### Exercise aim
Output everything in the data exactly, leaving the pictures out.

### Dataset content
----------

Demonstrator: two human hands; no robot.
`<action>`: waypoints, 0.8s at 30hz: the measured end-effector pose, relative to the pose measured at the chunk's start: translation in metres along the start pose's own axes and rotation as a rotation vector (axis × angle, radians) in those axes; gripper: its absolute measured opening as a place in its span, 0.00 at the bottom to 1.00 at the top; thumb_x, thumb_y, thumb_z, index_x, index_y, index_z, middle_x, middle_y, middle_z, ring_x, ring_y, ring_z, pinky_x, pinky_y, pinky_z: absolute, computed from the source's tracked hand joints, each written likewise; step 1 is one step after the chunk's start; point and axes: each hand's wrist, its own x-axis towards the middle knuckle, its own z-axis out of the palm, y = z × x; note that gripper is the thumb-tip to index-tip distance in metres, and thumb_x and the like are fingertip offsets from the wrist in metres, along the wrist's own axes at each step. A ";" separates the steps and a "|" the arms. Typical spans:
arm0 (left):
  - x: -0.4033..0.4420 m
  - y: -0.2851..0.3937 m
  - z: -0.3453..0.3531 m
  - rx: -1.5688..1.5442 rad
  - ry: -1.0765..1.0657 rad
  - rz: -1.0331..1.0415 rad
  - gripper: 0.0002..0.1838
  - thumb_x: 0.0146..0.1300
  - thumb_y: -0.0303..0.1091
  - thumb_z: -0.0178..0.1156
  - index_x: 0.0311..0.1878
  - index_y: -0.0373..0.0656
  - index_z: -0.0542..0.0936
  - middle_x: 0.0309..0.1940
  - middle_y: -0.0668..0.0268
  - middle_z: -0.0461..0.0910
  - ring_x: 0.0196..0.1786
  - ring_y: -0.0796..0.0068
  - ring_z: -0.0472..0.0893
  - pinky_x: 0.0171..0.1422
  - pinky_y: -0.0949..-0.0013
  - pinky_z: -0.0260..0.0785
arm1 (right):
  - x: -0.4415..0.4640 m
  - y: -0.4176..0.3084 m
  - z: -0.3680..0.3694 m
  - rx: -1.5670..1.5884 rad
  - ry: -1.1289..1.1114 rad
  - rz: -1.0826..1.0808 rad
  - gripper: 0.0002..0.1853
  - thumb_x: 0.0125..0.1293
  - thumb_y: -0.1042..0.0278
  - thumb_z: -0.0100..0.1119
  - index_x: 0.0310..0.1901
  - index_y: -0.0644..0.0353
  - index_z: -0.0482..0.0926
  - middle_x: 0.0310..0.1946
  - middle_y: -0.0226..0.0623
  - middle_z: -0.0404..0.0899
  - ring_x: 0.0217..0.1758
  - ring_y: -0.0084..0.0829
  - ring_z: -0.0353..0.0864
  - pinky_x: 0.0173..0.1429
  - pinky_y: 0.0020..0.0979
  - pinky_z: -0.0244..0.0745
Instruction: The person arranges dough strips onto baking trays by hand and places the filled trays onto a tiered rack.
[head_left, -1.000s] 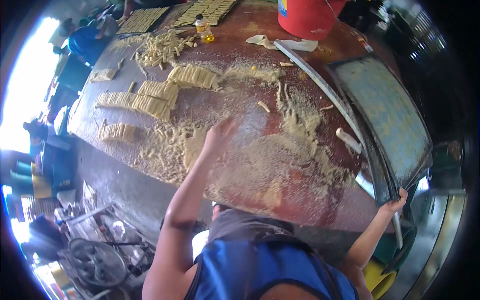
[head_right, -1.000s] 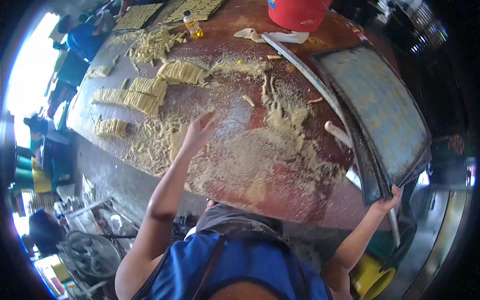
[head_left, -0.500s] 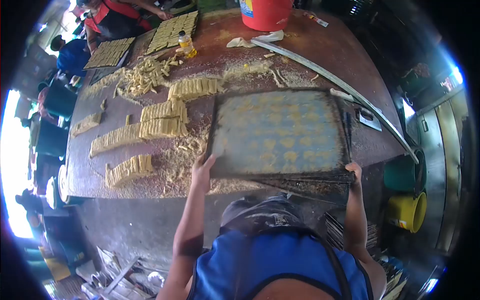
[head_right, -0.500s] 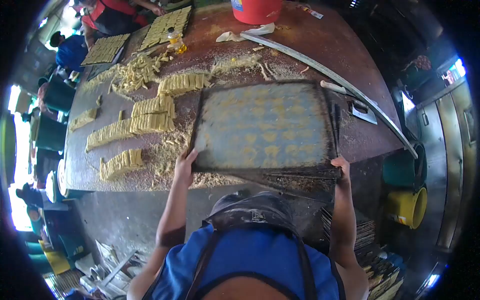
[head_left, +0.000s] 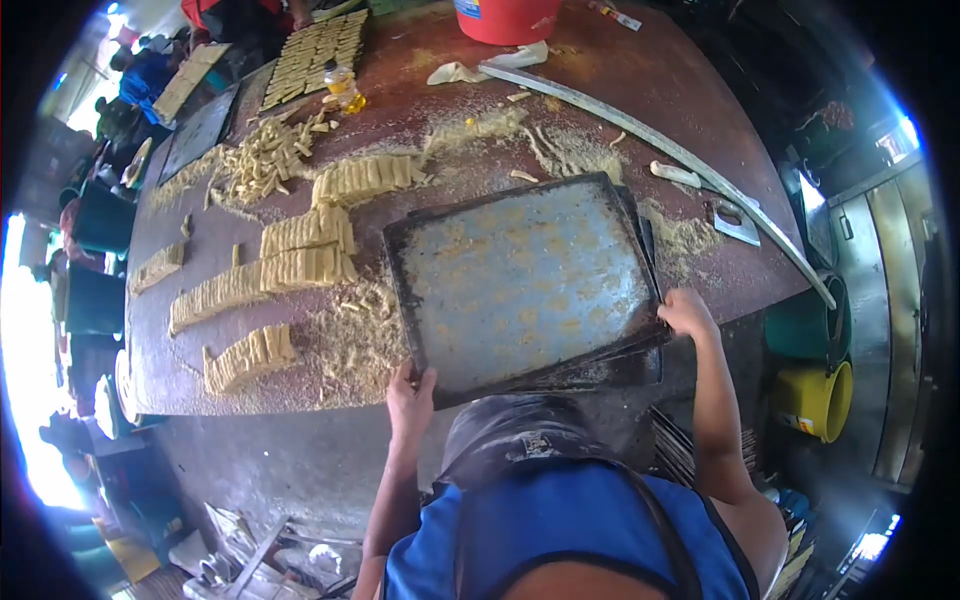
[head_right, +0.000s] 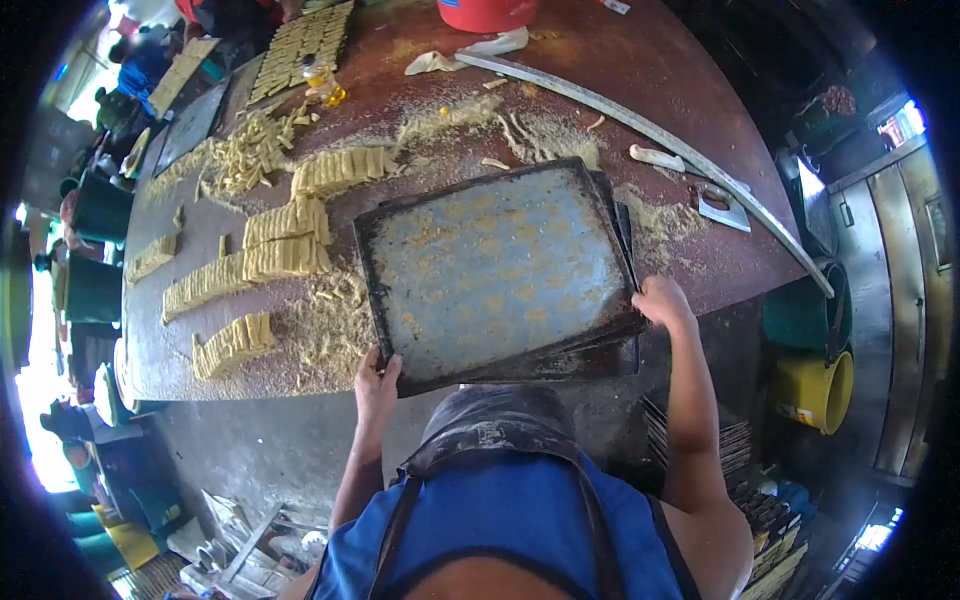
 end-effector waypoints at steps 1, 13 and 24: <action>0.008 -0.009 -0.003 0.179 -0.001 0.097 0.17 0.65 0.37 0.66 0.50 0.35 0.80 0.43 0.54 0.82 0.42 0.62 0.82 0.45 0.66 0.72 | 0.008 -0.001 0.003 -0.045 0.254 -0.147 0.17 0.58 0.64 0.61 0.46 0.66 0.80 0.35 0.52 0.83 0.42 0.46 0.86 0.49 0.45 0.80; 0.072 0.023 0.025 0.115 0.072 -0.077 0.18 0.69 0.42 0.62 0.54 0.39 0.81 0.37 0.54 0.86 0.40 0.56 0.84 0.50 0.58 0.74 | 0.007 0.031 0.011 0.186 0.407 -0.262 0.25 0.69 0.49 0.62 0.43 0.70 0.78 0.33 0.52 0.82 0.38 0.52 0.82 0.45 0.47 0.72; 0.081 0.030 0.034 0.306 -0.038 0.055 0.23 0.65 0.39 0.61 0.62 0.40 0.78 0.55 0.48 0.77 0.58 0.46 0.76 0.64 0.51 0.68 | -0.015 0.069 0.079 0.426 0.505 0.020 0.17 0.72 0.62 0.58 0.49 0.71 0.78 0.44 0.53 0.82 0.48 0.47 0.81 0.54 0.41 0.72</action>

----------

### Answer to the problem
Demonstrator: two human hands; no robot.
`<action>`: waypoints, 0.8s at 30hz: the measured end-effector pose, relative to the pose measured at the chunk's start: translation in metres along the start pose's own axes and rotation as a rotation vector (axis × angle, radians) in those axes; gripper: its absolute measured opening as a place in its span, 0.00 at the bottom to 1.00 at the top; thumb_x, thumb_y, thumb_z, index_x, index_y, index_z, middle_x, middle_y, middle_z, ring_x, ring_y, ring_z, pinky_x, pinky_y, pinky_z: absolute, computed from the source's tracked hand joints, each written likewise; step 1 is one step after the chunk's start; point and axes: each hand's wrist, its own x-axis towards the middle knuckle, its own z-axis out of the palm, y = z × x; note that gripper is the thumb-tip to index-tip distance in metres, and thumb_x and the like are fingertip offsets from the wrist in metres, along the wrist's own axes at each step. A ";" separates the steps and a "|" the arms. Typical spans:
arm0 (left):
  - x: -0.4033..0.4420 m
  - y: -0.2851..0.3937 m
  - z: -0.3453..0.3531 m
  - rx: -1.5688..1.5442 rad
  - ry: -1.0765..1.0657 rad
  - rz: -1.0331..1.0415 rad
  - gripper: 0.0002..0.1838
  - thumb_x: 0.0146..0.1300
  - thumb_y: -0.0303..0.1091
  - thumb_z: -0.0178..0.1156
  - index_x: 0.0311..0.1878
  - index_y: -0.0373..0.0656
  - index_z: -0.0542..0.0936
  - middle_x: 0.0309..0.1940
  - middle_y: -0.0668..0.0268
  - middle_z: -0.0461..0.0910
  - ring_x: 0.0196..0.1786
  - ring_y: -0.0796..0.0068
  - ring_z: -0.0472..0.0893
  - pinky_x: 0.0171..0.1422
  - pinky_y: -0.0949..-0.0013
  - pinky_z: -0.0260..0.0785
arm1 (right):
  - x: -0.4415..0.4640 m
  - y: -0.4176..0.3084 m
  - z: -0.3680..0.3694 m
  - rx: -1.5670..1.5884 rad
  - ry: -1.1289..1.1114 rad
  - rz: -1.0826..1.0808 rad
  - gripper: 0.0002..0.1853
  - thumb_x: 0.0125..0.1293
  - thumb_y: -0.1042..0.0278
  - thumb_z: -0.0100..0.1119
  - index_x: 0.0310..0.1901
  - index_y: -0.0644..0.0353
  - index_z: -0.0482..0.0926
  - middle_x: 0.0310..0.1946
  - middle_y: -0.0226..0.0623
  - middle_z: -0.0404..0.0899
  - ring_x: 0.0217..0.1758
  - ring_y: -0.0084..0.0829
  - ring_z: -0.0353..0.0864
  - pinky_x: 0.0173..0.1429
  - pinky_y: 0.0020..0.0979
  - pinky_z: -0.0244..0.0745
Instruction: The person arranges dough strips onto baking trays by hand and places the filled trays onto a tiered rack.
[head_left, -1.000s] 
[head_right, -1.000s] 
[head_left, -0.500s] 
[head_right, -0.500s] 
[head_left, +0.000s] 
[head_right, +0.000s] 
 end-effector waypoints at steps 1, 13 and 24: <action>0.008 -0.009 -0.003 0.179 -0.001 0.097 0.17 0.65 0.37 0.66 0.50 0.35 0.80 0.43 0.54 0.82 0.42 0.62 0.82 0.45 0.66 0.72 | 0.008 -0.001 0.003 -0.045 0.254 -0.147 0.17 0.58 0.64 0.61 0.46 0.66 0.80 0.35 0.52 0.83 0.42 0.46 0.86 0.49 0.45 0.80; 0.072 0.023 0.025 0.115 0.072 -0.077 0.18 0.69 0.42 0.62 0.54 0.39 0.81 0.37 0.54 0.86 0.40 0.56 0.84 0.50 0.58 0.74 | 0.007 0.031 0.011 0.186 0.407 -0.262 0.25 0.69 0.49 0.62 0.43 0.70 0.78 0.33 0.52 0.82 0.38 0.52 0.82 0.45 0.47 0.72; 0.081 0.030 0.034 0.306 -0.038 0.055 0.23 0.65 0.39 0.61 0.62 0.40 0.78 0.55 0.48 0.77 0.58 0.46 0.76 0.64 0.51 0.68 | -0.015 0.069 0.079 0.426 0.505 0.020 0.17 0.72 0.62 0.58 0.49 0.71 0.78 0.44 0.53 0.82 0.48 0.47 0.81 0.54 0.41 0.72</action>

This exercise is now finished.